• **Task prompt**: Return the lines below exactly, starting with the line that contains "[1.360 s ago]" and stopping after the last line.

--- --- ---

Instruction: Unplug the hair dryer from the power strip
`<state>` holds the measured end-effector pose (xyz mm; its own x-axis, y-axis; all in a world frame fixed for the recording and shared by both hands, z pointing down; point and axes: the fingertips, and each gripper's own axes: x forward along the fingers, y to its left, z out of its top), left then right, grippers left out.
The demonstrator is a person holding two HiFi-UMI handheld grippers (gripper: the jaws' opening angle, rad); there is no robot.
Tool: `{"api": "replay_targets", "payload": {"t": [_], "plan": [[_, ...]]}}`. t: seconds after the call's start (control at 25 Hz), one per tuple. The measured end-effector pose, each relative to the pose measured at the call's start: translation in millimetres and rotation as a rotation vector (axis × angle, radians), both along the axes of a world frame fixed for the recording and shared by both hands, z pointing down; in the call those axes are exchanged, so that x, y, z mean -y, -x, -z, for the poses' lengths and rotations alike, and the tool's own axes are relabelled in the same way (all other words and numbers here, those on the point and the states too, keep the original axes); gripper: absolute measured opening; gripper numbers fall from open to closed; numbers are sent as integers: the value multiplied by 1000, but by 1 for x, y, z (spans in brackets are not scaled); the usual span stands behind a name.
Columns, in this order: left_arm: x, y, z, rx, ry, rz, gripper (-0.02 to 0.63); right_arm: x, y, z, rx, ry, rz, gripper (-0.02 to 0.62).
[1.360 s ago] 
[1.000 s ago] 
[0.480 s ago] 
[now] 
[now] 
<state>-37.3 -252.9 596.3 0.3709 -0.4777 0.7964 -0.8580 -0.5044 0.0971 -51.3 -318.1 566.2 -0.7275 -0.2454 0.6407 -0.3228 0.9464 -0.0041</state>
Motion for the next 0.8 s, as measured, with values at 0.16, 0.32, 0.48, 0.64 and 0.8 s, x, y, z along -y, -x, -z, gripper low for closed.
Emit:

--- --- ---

• **Task answer**:
[1.360 s ago] 
[1.000 s ago] 
[0.480 s ago] 
[now] 
[now] 
<state>-37.3 -252.9 596.3 0.3709 -0.4777 0.7964 -0.8580 -0.5044 0.0971 -51.3 -318.1 566.2 -0.7275 -0.2454 0.6407 -0.3228 0.9464 -0.0041</state>
Motion for the next 0.8 s, as measured, with values at 0.16, 0.32, 0.48, 0.64 and 0.8 s, x, y, z along -y, -x, -z, gripper low for closed.
Emit:

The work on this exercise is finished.